--- Data for this task ---
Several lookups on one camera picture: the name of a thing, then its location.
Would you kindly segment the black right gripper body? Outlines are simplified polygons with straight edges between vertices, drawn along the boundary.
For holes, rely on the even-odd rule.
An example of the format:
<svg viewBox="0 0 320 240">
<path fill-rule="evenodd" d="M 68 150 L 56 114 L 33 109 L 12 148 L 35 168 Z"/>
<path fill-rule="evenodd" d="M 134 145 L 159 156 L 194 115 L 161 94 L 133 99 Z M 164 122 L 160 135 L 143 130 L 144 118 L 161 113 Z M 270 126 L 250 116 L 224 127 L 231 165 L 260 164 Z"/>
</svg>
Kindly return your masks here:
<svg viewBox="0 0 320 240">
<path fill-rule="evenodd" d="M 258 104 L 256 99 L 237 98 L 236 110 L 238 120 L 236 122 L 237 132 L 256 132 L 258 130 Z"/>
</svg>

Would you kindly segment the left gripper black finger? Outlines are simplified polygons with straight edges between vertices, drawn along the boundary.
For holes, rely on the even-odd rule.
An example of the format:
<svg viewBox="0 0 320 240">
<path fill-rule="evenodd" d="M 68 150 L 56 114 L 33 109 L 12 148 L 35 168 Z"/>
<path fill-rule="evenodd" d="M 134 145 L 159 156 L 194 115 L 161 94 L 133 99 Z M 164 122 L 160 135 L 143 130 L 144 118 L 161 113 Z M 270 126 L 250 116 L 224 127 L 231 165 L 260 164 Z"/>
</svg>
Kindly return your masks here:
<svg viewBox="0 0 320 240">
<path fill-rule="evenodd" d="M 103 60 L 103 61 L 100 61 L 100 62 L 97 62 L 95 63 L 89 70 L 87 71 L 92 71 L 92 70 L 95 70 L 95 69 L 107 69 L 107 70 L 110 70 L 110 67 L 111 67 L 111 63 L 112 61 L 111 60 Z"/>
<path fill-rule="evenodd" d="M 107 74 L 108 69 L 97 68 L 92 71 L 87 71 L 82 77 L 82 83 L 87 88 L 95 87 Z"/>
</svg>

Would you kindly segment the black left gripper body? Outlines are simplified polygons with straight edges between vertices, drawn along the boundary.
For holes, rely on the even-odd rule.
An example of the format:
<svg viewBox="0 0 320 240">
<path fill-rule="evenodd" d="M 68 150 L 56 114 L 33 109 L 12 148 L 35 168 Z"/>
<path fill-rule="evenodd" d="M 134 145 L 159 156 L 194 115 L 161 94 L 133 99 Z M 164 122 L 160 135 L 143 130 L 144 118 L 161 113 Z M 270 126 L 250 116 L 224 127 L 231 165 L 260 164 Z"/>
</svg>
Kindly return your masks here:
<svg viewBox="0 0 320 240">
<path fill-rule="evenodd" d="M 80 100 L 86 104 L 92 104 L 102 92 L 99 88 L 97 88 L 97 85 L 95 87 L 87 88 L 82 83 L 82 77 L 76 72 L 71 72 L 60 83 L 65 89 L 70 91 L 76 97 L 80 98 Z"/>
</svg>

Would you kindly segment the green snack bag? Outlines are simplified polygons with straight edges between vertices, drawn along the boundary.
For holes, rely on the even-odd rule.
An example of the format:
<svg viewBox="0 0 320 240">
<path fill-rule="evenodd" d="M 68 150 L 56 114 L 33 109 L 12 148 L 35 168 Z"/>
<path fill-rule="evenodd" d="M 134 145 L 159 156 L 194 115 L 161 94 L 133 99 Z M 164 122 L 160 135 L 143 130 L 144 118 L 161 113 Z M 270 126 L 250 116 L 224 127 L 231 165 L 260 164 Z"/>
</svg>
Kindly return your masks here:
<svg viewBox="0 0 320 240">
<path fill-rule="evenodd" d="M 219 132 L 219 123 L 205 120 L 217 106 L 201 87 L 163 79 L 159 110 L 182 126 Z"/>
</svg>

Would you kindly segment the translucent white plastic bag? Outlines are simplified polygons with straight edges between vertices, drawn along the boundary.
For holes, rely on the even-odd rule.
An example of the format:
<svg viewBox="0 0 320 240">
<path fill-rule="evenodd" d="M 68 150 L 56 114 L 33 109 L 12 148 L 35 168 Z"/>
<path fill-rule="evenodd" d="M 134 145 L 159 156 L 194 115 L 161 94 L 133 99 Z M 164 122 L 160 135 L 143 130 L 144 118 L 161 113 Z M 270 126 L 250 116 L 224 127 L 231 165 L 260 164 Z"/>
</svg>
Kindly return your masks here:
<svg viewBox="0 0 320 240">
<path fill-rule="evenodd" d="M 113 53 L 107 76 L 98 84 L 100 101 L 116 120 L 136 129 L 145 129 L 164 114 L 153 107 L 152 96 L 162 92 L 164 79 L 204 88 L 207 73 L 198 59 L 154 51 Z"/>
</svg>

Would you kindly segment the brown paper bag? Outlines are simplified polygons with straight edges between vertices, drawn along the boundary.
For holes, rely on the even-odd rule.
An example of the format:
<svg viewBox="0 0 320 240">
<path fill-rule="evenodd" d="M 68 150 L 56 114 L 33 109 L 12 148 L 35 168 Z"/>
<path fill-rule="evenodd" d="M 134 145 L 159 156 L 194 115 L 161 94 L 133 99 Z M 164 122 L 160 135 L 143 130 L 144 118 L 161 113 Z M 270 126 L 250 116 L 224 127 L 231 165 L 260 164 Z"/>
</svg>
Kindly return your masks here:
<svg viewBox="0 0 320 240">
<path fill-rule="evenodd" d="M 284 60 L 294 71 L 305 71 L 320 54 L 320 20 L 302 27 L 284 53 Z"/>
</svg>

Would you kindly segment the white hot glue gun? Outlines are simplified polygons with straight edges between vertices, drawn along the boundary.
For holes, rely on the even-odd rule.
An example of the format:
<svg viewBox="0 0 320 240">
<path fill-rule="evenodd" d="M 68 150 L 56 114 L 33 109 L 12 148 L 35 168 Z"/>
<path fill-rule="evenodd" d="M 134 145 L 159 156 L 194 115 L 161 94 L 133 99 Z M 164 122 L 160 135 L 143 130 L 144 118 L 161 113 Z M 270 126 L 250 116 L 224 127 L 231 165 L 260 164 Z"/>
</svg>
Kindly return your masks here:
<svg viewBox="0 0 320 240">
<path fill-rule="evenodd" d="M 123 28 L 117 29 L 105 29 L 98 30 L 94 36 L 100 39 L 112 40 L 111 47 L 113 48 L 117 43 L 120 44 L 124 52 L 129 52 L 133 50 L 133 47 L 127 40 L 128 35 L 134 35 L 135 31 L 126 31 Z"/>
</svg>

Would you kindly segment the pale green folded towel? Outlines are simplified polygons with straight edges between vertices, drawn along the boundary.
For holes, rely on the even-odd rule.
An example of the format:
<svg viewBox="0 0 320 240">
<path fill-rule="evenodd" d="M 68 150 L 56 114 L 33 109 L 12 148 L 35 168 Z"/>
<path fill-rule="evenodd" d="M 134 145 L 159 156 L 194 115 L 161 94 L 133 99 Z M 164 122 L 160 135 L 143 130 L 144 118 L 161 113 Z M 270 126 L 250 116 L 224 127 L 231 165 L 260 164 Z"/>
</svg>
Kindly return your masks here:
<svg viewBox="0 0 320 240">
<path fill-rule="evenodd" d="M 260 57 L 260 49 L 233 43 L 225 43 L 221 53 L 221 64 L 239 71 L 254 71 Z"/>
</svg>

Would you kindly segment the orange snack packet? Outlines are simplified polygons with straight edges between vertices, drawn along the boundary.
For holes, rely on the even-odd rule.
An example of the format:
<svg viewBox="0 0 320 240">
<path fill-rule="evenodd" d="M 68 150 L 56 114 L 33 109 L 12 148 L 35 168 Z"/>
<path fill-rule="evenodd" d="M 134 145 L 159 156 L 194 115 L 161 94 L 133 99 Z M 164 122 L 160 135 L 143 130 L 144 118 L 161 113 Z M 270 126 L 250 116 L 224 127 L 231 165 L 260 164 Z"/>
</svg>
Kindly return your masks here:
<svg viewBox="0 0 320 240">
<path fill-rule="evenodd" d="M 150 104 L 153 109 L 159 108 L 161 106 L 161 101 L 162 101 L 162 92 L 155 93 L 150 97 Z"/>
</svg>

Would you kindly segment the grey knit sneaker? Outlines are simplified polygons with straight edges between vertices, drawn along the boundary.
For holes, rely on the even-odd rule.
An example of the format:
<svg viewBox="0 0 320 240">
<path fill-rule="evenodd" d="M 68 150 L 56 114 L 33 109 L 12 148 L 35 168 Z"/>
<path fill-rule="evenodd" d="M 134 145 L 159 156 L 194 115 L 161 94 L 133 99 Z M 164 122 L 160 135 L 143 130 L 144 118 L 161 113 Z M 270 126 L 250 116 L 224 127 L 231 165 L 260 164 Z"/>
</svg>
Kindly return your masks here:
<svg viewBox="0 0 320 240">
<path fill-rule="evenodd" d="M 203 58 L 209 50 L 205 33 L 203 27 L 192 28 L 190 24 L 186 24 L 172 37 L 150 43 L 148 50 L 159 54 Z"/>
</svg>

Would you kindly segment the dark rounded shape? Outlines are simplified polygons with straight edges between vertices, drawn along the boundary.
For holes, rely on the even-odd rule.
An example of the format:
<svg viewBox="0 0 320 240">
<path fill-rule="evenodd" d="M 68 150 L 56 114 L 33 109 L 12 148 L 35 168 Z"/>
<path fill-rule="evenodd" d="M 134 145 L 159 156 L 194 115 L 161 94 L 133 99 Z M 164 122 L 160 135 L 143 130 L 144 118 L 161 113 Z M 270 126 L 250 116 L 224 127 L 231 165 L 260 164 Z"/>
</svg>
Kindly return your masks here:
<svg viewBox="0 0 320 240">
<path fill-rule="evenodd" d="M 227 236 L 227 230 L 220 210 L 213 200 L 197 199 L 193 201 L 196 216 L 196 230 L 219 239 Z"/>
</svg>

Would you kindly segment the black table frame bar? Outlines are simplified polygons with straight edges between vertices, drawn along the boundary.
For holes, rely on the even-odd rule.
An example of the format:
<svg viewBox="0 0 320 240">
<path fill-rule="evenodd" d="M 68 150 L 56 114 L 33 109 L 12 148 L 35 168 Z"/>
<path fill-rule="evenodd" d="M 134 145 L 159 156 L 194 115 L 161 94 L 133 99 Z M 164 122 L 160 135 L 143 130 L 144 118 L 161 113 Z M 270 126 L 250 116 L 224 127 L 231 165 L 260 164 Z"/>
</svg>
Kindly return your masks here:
---
* **Description of the task**:
Go through the records and pull out each line that includes the word "green".

* **Task response**:
Would you kindly segment the green snack bag? Outlines are simplified polygons with straight edges between vertices, drawn along the boundary.
Would you kindly segment the pale green folded towel? Outlines are simplified polygons with straight edges between vertices, drawn along the boundary.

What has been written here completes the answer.